Классическая русская литература в свете Христовой правды
Шрифт:
Только Вениамин Федченков из своего прекрасного далека мог предположить, что, мол, при социализме некому и нечему завидовать. Когда Вениамин вернется в Ригу епархиальным архиереем и когда будут пытаться ограбить его кафедральный собор под руководством лейтенанта милиции, тогда-то он кое-что поймёт.
Всё проедено завистью, всё этой завистью пропитано: зависть – это второе “я” все всем завидуют. Время, в которое родился Высоцкий, остается для него навсегда “пеплом Клааса”, который стучит в сердце. Поэтому постоянно что-то проходит. В той же балладе “О детстве”
Их брали
А многих даже ранее, -
А вот живет же братия,
Моя честна компания.
И, наконец, Высоцкий (его отец – полковник КГБ) переосмысляет менталитет своего поколения: мальчишки, которые мечтали стать героями, становятся разбойниками.
Любопытное подтверждение. Аверинцев старше Высоцкого всего на один год. Поскольку я его ученица, а обучал он меня дома, это было единственное, что ему удавалось, так как он с детства был запуган – он боялся аудитории; боялся ученых советов; боялся всякой официальности и только в своем кабинете, подчиненный только своей совести и своему интеллектуальному багажу, тут мог чему-то научить. (В детстве Аверинцева чуть не убили (рассказывала его мать): поймали в туалете и били; потом лежал в больнице, перевели в другую школу).
У Высоцкого в балладе “О детстве”
А в подвалах и в полуподвалах
Ребятишкам хотелось под танки.
Не досталось им даже по пуле,
В ремеслухе живи да тужи,
Не дезнуть, не рискнуть, но рискнули
Из напильников делать ножи.
……………………………
На стройке немцы пленные
На хлеб меняли ножики.
В отличие от Рубцова, в отличие, тем более, от Твардовского, Высоцкому удалось стать и лирическим поэтом.
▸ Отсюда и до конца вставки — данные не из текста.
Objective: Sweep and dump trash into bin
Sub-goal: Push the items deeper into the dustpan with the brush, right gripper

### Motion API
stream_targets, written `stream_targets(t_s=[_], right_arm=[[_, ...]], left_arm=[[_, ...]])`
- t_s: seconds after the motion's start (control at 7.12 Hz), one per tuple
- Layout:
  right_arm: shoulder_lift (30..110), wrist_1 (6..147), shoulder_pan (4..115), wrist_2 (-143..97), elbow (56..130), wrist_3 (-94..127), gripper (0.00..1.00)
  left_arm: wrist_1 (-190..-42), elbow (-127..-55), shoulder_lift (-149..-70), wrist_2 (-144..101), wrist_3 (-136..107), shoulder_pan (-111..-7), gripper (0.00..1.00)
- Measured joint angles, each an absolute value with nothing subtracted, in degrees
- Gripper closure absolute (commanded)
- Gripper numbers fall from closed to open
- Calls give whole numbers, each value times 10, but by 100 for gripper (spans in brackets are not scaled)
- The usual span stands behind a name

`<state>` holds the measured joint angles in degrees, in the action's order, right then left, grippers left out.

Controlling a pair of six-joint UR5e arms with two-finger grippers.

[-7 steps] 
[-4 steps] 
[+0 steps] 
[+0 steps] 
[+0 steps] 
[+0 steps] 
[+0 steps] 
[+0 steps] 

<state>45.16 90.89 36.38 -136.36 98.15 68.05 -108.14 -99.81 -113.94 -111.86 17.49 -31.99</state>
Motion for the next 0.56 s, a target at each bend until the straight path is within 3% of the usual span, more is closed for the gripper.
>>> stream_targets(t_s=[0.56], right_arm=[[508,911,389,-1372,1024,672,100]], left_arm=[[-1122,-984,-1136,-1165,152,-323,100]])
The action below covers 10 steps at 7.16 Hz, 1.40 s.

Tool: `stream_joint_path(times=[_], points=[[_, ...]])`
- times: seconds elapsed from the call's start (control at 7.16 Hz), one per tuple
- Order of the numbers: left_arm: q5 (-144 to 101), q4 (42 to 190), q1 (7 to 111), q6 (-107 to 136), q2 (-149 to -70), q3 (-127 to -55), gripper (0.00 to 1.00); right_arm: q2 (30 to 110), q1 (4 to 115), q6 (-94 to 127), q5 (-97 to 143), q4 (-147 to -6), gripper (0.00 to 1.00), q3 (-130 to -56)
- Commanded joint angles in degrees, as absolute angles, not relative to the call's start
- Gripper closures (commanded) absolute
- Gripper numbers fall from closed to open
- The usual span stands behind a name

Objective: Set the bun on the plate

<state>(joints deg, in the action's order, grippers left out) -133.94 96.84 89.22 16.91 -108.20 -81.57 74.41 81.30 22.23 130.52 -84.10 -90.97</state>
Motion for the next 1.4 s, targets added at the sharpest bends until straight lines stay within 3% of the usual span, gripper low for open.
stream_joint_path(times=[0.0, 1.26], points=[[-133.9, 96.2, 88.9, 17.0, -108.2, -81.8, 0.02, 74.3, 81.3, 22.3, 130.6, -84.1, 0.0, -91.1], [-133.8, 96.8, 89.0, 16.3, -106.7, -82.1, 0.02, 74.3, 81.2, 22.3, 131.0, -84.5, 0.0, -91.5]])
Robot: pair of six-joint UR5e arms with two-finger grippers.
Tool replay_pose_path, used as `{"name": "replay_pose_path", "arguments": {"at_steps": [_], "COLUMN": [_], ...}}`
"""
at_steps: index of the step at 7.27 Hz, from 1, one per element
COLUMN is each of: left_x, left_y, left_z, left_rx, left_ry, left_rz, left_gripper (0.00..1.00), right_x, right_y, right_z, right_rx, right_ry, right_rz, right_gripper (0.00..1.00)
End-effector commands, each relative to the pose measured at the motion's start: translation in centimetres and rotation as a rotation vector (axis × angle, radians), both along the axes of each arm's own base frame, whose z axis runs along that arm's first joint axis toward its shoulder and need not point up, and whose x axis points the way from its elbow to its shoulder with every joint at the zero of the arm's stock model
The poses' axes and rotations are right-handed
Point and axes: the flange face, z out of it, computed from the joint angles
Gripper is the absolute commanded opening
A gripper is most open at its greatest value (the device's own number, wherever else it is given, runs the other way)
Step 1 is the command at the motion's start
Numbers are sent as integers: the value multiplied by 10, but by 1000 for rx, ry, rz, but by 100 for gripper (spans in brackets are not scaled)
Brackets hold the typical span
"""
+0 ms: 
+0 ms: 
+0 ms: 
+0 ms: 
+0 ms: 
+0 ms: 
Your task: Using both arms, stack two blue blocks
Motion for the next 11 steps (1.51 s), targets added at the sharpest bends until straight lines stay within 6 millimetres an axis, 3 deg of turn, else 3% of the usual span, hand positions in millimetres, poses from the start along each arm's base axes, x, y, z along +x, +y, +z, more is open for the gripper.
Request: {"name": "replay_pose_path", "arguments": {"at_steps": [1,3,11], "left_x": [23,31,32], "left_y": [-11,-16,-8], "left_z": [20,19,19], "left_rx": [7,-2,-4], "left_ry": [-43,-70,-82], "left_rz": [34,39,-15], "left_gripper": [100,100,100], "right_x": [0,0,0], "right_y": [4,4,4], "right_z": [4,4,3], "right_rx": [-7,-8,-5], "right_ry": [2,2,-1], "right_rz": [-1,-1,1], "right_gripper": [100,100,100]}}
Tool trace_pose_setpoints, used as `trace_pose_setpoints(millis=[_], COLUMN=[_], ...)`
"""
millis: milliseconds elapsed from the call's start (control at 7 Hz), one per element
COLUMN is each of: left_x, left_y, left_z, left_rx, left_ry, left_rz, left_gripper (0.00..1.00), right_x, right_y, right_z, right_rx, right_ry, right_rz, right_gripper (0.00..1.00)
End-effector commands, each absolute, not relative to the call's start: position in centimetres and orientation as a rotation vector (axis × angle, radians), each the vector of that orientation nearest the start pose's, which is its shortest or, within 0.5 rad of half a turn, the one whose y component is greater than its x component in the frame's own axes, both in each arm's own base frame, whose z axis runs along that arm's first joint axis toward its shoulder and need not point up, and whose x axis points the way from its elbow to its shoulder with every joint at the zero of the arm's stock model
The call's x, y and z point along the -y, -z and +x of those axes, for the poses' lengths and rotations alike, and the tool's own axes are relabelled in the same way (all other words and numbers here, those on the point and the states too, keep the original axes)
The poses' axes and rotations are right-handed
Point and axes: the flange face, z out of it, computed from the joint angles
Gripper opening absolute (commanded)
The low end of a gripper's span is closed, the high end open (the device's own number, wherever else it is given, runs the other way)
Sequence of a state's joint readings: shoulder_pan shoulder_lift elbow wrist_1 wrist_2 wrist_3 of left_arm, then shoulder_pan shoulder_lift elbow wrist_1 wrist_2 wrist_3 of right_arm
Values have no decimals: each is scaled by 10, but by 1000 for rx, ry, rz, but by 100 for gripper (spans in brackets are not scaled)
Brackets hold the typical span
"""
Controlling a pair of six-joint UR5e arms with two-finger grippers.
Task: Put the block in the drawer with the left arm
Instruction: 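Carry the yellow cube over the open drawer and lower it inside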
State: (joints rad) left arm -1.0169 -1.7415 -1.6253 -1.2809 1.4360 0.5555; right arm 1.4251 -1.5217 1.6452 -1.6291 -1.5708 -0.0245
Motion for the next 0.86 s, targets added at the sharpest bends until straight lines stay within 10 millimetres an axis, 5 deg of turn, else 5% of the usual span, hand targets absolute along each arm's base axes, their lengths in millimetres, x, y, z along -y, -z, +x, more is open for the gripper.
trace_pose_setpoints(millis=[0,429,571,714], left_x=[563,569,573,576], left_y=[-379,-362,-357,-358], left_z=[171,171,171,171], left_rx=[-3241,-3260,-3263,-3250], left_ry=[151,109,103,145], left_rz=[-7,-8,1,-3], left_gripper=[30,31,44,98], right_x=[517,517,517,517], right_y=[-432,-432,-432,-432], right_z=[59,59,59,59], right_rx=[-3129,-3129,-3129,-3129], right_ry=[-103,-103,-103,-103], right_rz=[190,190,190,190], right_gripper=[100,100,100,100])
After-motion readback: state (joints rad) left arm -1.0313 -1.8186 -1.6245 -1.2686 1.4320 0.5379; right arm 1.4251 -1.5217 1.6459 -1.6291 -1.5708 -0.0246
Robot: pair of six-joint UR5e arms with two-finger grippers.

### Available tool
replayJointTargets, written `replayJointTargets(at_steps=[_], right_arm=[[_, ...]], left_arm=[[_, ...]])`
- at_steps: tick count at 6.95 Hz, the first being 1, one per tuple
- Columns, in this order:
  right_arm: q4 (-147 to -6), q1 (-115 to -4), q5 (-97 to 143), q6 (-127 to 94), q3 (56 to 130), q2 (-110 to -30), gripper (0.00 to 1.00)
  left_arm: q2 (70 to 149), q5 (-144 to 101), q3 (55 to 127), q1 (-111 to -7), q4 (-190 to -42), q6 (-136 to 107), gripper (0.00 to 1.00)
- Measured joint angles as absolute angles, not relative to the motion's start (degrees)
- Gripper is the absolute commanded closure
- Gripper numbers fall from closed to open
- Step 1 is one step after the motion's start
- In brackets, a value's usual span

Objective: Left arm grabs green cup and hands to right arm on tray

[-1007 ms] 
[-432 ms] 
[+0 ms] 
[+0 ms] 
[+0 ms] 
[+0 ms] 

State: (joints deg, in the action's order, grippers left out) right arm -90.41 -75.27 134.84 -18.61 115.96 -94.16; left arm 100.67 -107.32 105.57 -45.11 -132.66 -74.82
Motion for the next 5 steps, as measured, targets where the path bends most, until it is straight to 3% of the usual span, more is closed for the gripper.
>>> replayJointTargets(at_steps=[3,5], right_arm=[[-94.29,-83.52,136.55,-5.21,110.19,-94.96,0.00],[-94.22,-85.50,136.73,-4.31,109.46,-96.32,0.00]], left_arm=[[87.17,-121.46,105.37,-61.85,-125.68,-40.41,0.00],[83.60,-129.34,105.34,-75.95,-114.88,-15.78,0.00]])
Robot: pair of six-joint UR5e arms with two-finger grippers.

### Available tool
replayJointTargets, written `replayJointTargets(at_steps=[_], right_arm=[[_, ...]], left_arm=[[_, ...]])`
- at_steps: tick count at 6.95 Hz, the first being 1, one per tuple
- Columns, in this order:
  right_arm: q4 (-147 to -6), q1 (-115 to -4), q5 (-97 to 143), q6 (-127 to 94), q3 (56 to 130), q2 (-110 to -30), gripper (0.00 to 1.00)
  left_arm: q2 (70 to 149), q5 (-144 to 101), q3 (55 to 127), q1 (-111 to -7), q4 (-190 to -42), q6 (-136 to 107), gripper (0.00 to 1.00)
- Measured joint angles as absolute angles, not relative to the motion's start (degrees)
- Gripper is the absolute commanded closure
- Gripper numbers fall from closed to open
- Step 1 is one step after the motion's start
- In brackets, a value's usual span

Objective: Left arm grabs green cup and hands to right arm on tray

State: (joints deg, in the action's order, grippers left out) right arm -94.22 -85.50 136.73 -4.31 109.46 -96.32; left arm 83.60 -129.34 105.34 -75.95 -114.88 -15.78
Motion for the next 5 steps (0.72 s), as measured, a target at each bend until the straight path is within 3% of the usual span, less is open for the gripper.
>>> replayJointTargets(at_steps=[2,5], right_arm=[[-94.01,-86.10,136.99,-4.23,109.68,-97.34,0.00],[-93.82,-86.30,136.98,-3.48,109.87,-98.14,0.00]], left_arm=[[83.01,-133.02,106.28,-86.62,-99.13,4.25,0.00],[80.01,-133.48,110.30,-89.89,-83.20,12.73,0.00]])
Телефон для меня, как икона,
Телефонная книжка – триптих,
Стала телефонистка Мадонной,
Расстоянья на миг сократив.
Кстати, сразу же видны родовые черты, – конечно, это Марина Ивановна Цветаева; это ее интонация. Высоцкий, действительно, черпал у нее щедрой рукой; он не получил литературной школы, но, оказывается, получил серьезную литературную выучку – учится-то он умел. Высоцкий хорошо проштудировал и Блока и Марину Цветаеву. Когда мы смотрим его лирические образцы
Не ведать мне страданий и агоний.
Мне встречный ветер слёзы оботрёт,
Моих коней обида не догонит,
Моих следов метель не заметёт.
Интонация-то – знакомая: (А. Блок, “Поэты”)
Пускай я умру под забором, как пёс,
Пусть жизнь меня в землю втоптала,
Я
То вьюга меня целовала.
У Цветаевой он, пожалуй, взял еще больше – у Цветаевой он взял вот этот навык баллады, но только у Цветаевой баллада – это раннее ее состояние, а в зрелом состоянии она будет писать поэмы: поэму “Горы”, поэму “Конца” и так далее. А ранняя Цветаева – “Романтическая баллада”
Заря малиновые полосы
Уже роняет на снегу,
А я пою нежнейшим голосом
Любезной девушки судьбу.
Про то, как редкостным растением
Цвела в светлейшей из теплиц
В высокосветском заведении
Для благороднейших девиц.
Но в том-то и дело, что это пишет молодой поэт, а Высоцкий обращается к балладе будучи поэтом зрелым. Он пишет баллады не только для себя; он пишет баллады от женского лица, сначала для Марины Влади, своей второй законной жены. Но только “Я несла мою беду” – это бессмертное произведение и как раз из жанра баллады.
Я несла мою беду
По весеннему по льду.
Надломился лед, душа оборвалася,
Камнем под воду пошла,
А беда, хоть тяжела,
А за острые края задержалася.
Что за беда? Ведь баллада-то - о супружеской измене и слово “супружеская измена” ни разу не названо – всё загнано в подтекст и всё читается.
И с тех пор, с того вот дня
Ищет по свету меня,
Слухи ходят вслед за ней с кривотолками,
А что я не умерла
Знала голая ветла
Да еще перепела с перепёлками.
Кто ж из них сказал ему,
Господину моему,
Только выдали меня, проболталися.
И от страсти сам не свой,
Он отправился за мной,
А за ним беда с молвой увязалися.
Высоцкий знает вот эту народную интонацию и, во всяком случае, народную лексику: господином именуется законный муж; любовник именуется сначала – любезным другом, а потом просто – бедой или несчастьем.
Он настиг меня, догнал
Обнял, на руки поднял.
Рядом с ним в седле беда ухмылялася.